Alternative to Giving Tuesday?

File under: Maybe a better date for Giving Tuesday?

401Gives is sorta the same as Giving Tuesday ... but occurs in April, not Nov./Dec.

Welcome to Rhode Island ... where in 2020 the state's United Way launched its annual "day of online giving," anchored on April 1. The hope? To build a stronger "culture of philanthropy" locally ... by making it fun and easy to give ... and maybe even introduce the generous to new charities.

United Way RI calls its statewide philanthropy pep rally 401Gives. Why? Well, it takes place on the 1st day of the 4th month of the year ~ hence 4/01. Plus maybe there's another cool hook? 401 is the area code for Rhode Island phones.

It seems to be doing well.


A snapshot:

  • In 2023, 401Gives raised almost $3.5 million for 546 local charities. More than 15,000 donors chipped in, the United Way says. This was a bump from the year previous.

  • The average amount raised per charity was $6,397 ... not a bad day's pay. (Well, OK, to be honest: the event ran for 4 days this year, because April 1 occurred on a Saturday; so United Way promoted a special "weekend edition." Still, most giving occurred on Day One, I've heard.)
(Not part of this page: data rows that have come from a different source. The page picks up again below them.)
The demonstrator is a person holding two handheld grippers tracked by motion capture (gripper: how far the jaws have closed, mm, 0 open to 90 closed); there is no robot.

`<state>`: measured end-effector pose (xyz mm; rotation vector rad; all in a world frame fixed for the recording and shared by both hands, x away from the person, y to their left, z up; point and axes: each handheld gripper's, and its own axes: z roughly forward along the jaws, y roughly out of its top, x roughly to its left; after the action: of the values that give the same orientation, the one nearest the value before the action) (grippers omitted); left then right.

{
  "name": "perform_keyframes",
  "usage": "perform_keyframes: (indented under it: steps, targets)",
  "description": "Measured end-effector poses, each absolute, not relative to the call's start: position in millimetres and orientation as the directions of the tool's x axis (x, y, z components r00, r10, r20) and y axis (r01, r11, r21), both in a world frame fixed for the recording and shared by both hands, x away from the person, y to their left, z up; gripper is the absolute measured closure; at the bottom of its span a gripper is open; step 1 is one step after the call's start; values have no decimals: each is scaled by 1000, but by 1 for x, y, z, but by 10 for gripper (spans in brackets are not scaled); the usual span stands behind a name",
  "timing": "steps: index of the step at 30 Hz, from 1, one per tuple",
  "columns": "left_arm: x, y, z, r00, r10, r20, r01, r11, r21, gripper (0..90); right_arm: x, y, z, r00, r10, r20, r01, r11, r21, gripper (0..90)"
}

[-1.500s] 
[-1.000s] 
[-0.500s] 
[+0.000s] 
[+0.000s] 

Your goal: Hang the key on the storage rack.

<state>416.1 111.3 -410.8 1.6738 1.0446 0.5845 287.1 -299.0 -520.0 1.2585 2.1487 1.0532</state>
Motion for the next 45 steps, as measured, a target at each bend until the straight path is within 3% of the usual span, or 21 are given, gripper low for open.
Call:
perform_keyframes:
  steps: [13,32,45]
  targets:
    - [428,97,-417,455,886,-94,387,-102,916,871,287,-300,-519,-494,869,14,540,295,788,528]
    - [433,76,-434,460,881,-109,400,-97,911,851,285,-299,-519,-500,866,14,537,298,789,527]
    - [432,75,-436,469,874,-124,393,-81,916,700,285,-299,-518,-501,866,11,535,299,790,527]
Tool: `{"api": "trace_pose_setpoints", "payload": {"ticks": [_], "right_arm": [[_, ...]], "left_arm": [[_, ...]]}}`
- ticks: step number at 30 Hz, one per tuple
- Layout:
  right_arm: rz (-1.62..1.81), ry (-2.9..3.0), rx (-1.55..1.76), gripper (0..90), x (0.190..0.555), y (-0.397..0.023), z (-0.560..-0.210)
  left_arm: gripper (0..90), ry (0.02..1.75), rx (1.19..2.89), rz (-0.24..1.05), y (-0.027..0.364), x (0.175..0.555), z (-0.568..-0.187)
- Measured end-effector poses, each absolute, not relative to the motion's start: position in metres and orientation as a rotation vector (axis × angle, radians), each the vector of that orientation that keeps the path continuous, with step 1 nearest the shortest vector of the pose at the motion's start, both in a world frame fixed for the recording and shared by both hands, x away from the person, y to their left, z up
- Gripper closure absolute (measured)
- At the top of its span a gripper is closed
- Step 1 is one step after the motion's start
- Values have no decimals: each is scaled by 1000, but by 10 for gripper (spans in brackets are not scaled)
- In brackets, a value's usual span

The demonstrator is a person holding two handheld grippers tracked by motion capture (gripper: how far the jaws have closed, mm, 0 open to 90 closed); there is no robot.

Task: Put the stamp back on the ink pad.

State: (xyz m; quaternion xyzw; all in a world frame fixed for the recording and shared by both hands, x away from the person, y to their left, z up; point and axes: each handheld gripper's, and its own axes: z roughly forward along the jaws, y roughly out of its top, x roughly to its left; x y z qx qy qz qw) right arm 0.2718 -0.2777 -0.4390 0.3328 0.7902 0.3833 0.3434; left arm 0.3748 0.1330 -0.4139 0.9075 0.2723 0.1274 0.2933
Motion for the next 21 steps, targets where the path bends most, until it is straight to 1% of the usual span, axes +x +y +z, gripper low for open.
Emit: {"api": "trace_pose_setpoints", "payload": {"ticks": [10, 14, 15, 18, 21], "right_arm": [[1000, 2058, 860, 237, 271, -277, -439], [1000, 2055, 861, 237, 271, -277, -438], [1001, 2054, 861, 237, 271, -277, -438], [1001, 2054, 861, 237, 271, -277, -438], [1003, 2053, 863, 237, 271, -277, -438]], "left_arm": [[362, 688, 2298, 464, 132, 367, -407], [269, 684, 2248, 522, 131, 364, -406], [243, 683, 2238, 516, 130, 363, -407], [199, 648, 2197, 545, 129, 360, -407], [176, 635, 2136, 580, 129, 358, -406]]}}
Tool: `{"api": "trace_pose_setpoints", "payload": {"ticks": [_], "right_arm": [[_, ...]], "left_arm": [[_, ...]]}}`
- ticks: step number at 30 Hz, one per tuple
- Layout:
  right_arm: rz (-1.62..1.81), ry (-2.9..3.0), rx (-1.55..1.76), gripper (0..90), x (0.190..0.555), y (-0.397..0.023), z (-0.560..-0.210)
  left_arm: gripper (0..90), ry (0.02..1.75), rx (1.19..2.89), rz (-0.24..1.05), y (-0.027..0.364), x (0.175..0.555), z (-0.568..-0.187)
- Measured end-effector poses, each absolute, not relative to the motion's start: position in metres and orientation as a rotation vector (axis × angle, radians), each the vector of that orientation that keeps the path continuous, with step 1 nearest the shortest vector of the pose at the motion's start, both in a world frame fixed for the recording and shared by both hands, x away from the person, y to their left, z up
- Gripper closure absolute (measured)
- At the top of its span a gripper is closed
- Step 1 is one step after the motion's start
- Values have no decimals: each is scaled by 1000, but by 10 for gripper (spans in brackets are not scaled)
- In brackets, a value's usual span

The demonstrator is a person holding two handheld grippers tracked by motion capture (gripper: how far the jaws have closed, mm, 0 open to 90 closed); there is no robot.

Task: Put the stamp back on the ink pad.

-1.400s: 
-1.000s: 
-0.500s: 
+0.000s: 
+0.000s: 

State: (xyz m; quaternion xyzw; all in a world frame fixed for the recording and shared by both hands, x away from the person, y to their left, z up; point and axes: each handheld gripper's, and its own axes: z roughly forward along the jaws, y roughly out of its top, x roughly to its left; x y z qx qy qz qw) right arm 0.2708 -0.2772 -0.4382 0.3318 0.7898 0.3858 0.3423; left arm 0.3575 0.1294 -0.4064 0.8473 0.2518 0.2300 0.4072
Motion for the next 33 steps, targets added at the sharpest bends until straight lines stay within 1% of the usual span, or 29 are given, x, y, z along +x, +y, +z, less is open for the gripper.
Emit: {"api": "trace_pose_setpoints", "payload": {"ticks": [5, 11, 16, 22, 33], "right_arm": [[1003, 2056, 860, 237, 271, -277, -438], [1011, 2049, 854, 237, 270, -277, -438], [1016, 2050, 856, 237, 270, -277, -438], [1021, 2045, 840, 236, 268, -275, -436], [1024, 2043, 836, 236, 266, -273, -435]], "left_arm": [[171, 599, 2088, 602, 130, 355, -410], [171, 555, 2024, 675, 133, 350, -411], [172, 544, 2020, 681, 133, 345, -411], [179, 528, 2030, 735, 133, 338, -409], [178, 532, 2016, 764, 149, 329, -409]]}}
  • The top amount raised during the weekend edition for a single charity was $220,734; 2nd place: $137,496; 3rd place: $100,334. The lowest amount raised by the top 10 charities was $40,805.

  • The average donation during the 401Gives event was $229. Let's compare that to a national average: according to data-monster Blackbaud, the average gift under $1,000 in the US is now around $20. The 401Gives approach brought in an average gift 10 times that national average. Now, of course, Blackbaud deleted gifts of $1,000 (and above) from its averaging and 401Gives did not ...still, food for thought.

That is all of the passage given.